Zweig’in bu kısa ama psikolojik tahlillerle dolu eserlerindeki başarısının bir diğer sebebi ise 19.yy da yükselen Psikoloji modasıdır. Bu dönemde altın çağını yaşayan Psikoloji, Freud, Jung, Adler gibi psikoloji dehalarını insanlığın hizmetine sunmuştur. Bu önemli şahsiyetlerin yaptığı çalışmaları yakından takip eden Zweig’in eserlerinde sıklıkla insan psikolojisine dair veriler kullandığını görmekteyiz. Karakter analizinden tutun da çocuk yetiştirmeye, yalnızlığa, buhranlara kadar psikolojiye dair bir sürü detay var eserlerinde. Zaten Zweig özünde duygusal ve karamsar bir insandır. 1922 yılında eşi Lotte ile birlikte savaşın verdiği derin üzüntü ve umutsuzluk yüzünden intihar etmişlerdir.
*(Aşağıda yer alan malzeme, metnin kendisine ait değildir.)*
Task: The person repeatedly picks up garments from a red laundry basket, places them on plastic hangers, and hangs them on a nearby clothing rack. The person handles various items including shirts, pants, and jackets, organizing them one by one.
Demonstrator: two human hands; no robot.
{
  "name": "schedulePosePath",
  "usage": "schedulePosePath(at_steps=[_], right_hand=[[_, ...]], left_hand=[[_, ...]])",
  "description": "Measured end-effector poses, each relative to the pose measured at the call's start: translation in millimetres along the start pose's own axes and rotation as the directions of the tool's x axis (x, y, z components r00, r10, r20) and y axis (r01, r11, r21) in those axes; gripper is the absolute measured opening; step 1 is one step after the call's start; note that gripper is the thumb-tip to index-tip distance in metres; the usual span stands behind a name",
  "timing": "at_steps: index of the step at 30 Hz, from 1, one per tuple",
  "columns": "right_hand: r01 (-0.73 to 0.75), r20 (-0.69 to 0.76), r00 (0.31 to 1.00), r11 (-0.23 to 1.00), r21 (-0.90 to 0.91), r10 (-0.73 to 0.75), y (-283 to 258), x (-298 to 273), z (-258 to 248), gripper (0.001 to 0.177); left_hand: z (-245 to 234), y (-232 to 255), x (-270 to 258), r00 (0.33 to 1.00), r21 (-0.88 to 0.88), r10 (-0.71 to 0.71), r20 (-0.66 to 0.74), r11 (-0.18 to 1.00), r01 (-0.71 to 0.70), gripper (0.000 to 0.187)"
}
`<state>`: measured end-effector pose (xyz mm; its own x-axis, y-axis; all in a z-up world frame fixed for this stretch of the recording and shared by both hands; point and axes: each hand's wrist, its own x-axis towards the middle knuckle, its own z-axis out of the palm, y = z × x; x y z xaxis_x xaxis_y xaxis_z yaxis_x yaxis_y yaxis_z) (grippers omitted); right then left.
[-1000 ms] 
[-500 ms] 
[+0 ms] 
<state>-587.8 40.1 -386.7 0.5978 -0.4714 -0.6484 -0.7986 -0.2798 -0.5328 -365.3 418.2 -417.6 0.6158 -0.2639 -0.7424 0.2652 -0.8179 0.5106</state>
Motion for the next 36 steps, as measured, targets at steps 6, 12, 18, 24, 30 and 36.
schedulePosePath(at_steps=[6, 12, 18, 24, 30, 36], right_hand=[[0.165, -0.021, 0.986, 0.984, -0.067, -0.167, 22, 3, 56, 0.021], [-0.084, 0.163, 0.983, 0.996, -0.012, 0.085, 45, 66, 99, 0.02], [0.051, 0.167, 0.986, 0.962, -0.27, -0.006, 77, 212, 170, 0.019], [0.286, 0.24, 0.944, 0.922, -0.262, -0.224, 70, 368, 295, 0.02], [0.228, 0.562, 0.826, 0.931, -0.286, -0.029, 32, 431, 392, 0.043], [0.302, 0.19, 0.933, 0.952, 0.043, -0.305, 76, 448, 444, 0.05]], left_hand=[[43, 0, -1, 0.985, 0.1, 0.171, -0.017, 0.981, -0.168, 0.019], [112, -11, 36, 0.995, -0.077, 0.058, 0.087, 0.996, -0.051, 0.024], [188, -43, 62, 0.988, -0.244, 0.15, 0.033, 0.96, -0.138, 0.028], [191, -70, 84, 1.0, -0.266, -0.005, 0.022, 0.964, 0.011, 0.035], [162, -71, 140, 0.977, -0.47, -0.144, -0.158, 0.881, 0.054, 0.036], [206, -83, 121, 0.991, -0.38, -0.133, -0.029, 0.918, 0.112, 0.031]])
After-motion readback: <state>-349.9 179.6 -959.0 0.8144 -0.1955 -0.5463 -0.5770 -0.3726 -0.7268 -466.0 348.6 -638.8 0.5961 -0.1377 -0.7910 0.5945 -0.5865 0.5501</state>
Bir çöküşün öyküsü, Zweig’in muhteşem psikolojik tahlillerinden nasibini alan ayraç kullanılmadan tek solukta okunan bir eserdir. Okundukça, insanı içine çeken bir hortum gibi beynimizin her yerini saran ve düşüncelerimizin kafatasımıza sertçe çarpmasına neden olan derin içerikli bir eser. Psikanaliz açısından derinlemesine duygu tasviri yaparken bir taraftan bunu yaptığını hissettirmeden hikayenin akışına kaptırıyor okuru. Kitabı okudukça bitecek korkusu sarıyor adeta insanı. Eserlerinde kahramanlarını, cinsiyet ve yaş fark etmeksizin, çok başarılı bir şekilde konuşturan Zweig, bu eserinde de bir kadına nefes olmayı başarıyor.
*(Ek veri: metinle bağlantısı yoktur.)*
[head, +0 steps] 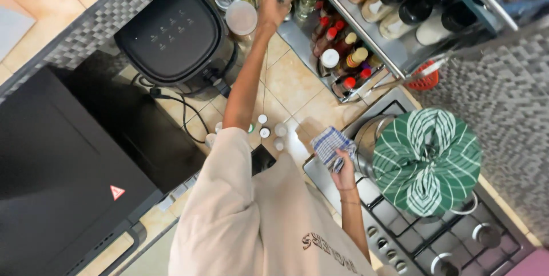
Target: The recorder cleans and organizes various bottles and food containers on a kitchen counter.
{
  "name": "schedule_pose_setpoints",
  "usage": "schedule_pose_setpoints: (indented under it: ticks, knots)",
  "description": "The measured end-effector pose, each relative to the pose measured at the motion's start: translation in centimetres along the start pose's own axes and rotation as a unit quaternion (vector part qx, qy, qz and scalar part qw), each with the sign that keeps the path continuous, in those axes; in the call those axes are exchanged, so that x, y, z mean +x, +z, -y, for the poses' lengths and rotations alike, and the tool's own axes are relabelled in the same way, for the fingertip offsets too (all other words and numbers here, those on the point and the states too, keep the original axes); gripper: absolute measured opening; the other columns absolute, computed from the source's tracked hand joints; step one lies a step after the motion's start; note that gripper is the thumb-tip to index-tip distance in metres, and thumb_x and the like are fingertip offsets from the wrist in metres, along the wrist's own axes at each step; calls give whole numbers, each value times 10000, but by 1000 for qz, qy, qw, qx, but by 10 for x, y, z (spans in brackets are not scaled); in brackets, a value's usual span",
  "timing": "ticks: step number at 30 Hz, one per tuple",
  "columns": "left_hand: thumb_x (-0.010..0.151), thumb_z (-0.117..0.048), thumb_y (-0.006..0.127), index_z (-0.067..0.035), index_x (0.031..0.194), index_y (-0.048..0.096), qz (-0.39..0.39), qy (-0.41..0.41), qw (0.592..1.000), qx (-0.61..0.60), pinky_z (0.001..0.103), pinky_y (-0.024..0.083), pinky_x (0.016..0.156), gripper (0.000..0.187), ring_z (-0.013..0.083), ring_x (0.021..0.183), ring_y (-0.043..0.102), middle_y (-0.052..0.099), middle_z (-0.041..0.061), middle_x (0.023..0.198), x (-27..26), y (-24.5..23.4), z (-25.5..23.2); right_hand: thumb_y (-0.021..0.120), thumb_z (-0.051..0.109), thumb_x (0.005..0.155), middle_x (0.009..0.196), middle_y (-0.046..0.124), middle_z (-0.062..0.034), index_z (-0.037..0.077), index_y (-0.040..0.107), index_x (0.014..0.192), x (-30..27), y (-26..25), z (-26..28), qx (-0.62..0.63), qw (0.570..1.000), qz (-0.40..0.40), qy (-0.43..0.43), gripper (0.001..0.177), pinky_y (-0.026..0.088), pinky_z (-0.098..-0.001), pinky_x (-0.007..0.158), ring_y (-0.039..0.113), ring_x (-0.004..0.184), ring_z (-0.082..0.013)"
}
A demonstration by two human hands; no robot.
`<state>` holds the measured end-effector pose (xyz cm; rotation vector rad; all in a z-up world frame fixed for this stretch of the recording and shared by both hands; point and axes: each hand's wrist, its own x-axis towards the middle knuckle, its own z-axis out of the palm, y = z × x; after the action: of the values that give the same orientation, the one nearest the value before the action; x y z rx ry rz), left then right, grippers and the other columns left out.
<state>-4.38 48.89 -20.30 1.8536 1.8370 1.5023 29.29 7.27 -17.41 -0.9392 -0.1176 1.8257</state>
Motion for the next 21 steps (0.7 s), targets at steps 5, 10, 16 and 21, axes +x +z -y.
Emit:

Kitaba başlamak ile bitirmek arasındaki süre göz kırpmak kadar az olsa da kitap bittikten sonra damakta kalan tat uzun süre hafızamızdan silinmeyecektir. Kitaptaki kadının yaşadığı yalnızlık ve yalıtılmışlık duygularını çoğumuz, hayatımızın belirli dönemlerinde şiddeti farklı olmak koşuluyla mutlaka yaşamışızdır. Bu duyguların kitapta işlenmesi ve okuru bu denli etkilemesi, tartışmasız bir yazar başarısı, bir yetenektir.
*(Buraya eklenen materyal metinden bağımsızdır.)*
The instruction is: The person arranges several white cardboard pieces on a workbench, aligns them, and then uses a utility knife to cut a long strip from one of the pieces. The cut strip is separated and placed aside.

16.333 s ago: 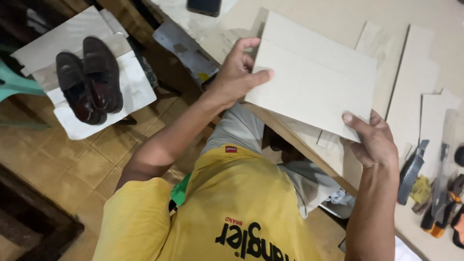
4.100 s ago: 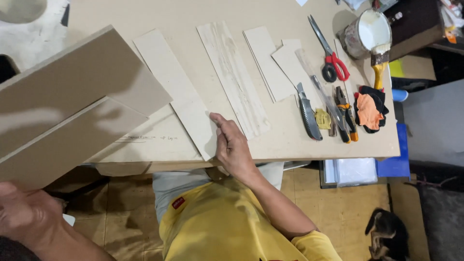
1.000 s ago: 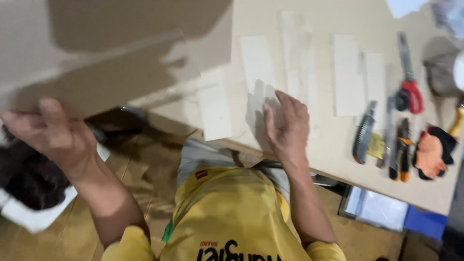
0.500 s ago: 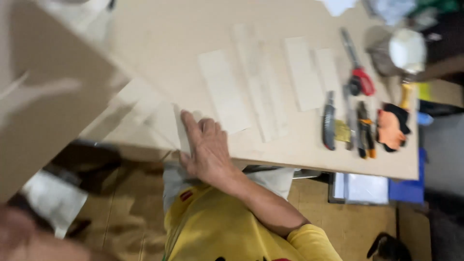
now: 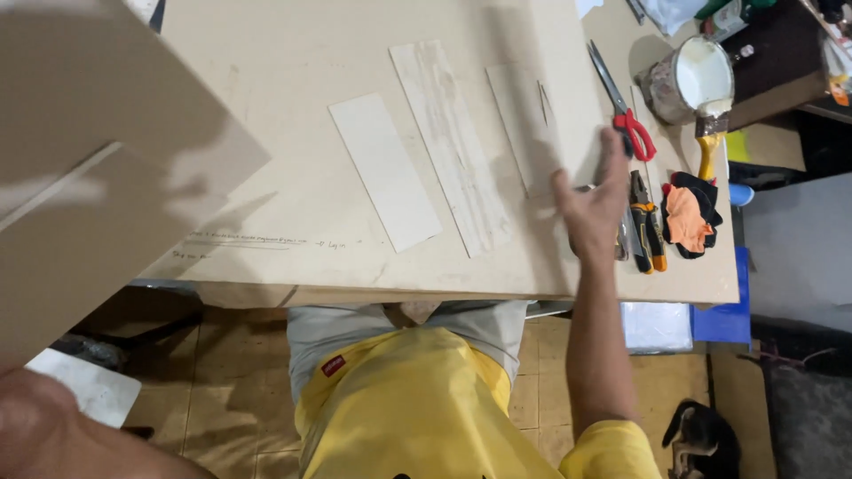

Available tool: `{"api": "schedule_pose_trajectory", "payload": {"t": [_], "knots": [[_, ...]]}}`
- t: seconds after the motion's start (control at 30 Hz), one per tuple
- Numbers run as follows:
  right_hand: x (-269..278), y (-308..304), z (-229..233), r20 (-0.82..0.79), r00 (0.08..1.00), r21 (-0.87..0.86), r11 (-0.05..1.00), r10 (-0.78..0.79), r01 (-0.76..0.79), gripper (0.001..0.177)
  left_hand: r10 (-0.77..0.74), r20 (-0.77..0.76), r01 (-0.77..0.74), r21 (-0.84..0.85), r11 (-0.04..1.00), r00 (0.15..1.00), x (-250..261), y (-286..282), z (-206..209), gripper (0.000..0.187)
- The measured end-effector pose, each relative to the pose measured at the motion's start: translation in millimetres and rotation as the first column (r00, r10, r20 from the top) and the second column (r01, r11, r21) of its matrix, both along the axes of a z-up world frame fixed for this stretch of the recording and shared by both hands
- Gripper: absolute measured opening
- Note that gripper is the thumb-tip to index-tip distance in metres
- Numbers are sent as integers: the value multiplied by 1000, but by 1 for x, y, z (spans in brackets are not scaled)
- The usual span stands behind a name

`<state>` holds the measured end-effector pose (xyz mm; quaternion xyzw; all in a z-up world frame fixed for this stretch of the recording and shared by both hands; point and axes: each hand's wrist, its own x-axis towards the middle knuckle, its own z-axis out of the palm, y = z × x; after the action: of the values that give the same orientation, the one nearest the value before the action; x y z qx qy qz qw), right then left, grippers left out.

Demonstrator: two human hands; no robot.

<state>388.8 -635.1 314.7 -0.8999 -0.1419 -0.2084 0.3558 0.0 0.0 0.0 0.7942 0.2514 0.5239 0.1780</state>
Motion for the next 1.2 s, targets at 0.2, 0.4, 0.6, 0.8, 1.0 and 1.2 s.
{"api": "schedule_pose_trajectory", "payload": {"t": [0.2, 0.4, 0.6, 0.8, 1.0, 1.2], "knots": [[5, -1, -28, 101, 993, -408, 907, -65, 101, 79, -190, 373, 333, -369, 867, 908, 84, -87, 144, 53], [-44, 93, -9, -246, 915, -50, 938, 321, -343, 41, -483, 463, 642, -292, 709, 744, 141, -168, 300, 48], [-44, 141, 34, -462, 887, -303, 936, 22, -181, 62, -508, 442, 653, -288, 700, 739, 141, -166, 301, 54], [-46, 146, -12, -399, 914, -339, 915, 68, -216, 59, -483, 449, 635, -298, 713, 752, 142, -165, 298, 56], [-53, 152, -24, -367, 923, -421, 865, 112, -272, 66, -496, 433, 639, -300, 708, 753, 143, -163, 293, 53], [-50, 148, -39, -273, 952, -477, 839, 142, -261, 58, -488, 456, 651, -332, 683, 744, 149, -169, 296, 54]]}}
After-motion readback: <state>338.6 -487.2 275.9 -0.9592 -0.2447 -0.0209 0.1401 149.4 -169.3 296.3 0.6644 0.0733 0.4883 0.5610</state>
Kitabın konusuna gelecek olursam; XV. Louis döneminde Fransız sarayında epey etkili olmuş aristokrat bir kadının gerçek yaşamına dayanır. Madame de Prie günün birinde gözden düşer ve kral tarafından Normandiya’ya sürülür. Saraydakilere rezil olmamak ve yıllarca davetlerle şan şöhretle beslediği egosunun zarar görmemesi için sessizce, kaçar gibi ayrılır saraydan. İktidar sahibi ve ilgi odağı olduğu hareketli ve eğlenceli Paris günlerinden sonra, ne kadar süreceği belli olmayan bir sürgündür bu. Normandiya’da kendisiyle baş başa kalır. İlk başlarda oradaki yerli halk ile zaman geçirmek, onlarla tarlada çalışmak ve sıradan halk gibi yaşamak ona yeni bir soluk getirir. Oldukça eğlenceli ve güzel günler yaşar. İçinde hiç atmadığı umut zamanla tükenmeye başlar ve kadın sarayına kapanır.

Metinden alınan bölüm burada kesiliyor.